Sementara Buyskes tertidur nyenyak setelah mengatasi rasa sakit. Dia terbangun sore hari dengan tubuh masih tengkurap dengan perut sangat lapar. Â Dia kemudian berdiri menuju kamar. Â Seorang serdadu menolongnya.
"Well, Anda beruntung Vaandrig, empat serdadu kita diamputasi kakinya!" kata Kapten Raymond menatap koleganya dengan haru.
Hanya Mujitaba menatap dengan takut. Apalagi ketika Buyskes meras gatal di bekas lukanya.
"Maaf Kapten, rasanya dokter harus memeriksa lukanya. Meneer Buyskes menggaruk bekas lukanya," sela Mujitaba dengan wajah semakin khawatir.
Semenjak serangan siren, Raymond tidak menganggap enteng pernyataan Mujitaba. Setelah beberapa peristiwa dia lebih percaya orang kulit berwarna itu daripada orang kulit putih. Dia memanggil dokter.

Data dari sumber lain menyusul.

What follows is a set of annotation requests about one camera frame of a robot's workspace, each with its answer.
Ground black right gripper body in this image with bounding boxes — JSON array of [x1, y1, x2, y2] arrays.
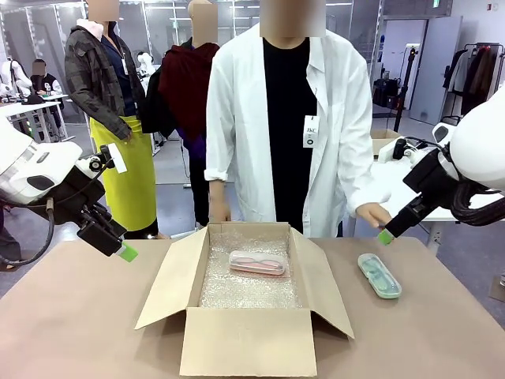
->
[[391, 191, 432, 234]]

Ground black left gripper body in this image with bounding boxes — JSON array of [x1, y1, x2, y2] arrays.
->
[[77, 203, 128, 258]]

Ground pink clear glasses case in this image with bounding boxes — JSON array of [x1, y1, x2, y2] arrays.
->
[[228, 250, 286, 276]]

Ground person's right forearm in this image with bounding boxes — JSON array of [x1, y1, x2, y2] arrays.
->
[[208, 179, 228, 201]]

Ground glasses in green case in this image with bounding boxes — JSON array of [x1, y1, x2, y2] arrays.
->
[[363, 260, 398, 294]]

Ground mint green glasses case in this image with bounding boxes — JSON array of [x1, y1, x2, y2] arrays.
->
[[357, 253, 403, 300]]

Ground brown cardboard shipping box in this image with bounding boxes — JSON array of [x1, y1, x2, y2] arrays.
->
[[133, 221, 355, 379]]

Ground person's left hand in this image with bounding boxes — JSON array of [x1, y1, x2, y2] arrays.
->
[[356, 202, 394, 231]]

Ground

Buyskes segera diperiksa, perbannya di muka.
"Mijn God, apa ini?" dokter itu mundur dengan ngeri.
Kapten Raymond dan Mujitaba  pun segera melihat punggung Buyskes. Ternyata bekas lukanya tadi penuh semacam mahluk kecil beberapa mili ukurannya menggerogoti daging yang sudah menghitam, tanda jaringannya mati.
Justru bagian pinggirnya yang memerah, tanda mahluk-mahluk kecil itu memakannya dan itu membuat gatal, karena mereka meninggalkan kotoran.
Buykes menatap Raymond dengan rasa takut, juga Mujitaba. Pisau bedah laser terpaksa membuka pinggiran luka dan membunuh banyak mahluk itu, tetapi ada yang bersembunyi melalui lubang yang digalinya di daging.
Buyskes akhirnya menyadari apa yang terjadi. Dia meminta pistol dari Raymond dan menembak kepalanya. Dia sadar anak-anak mahluk tadi sudah ada menyelusup ke dalam organ tubuhnya. Pilihan lain di tengah laut ini, mati digerogoti tentu lebih mengenaskan.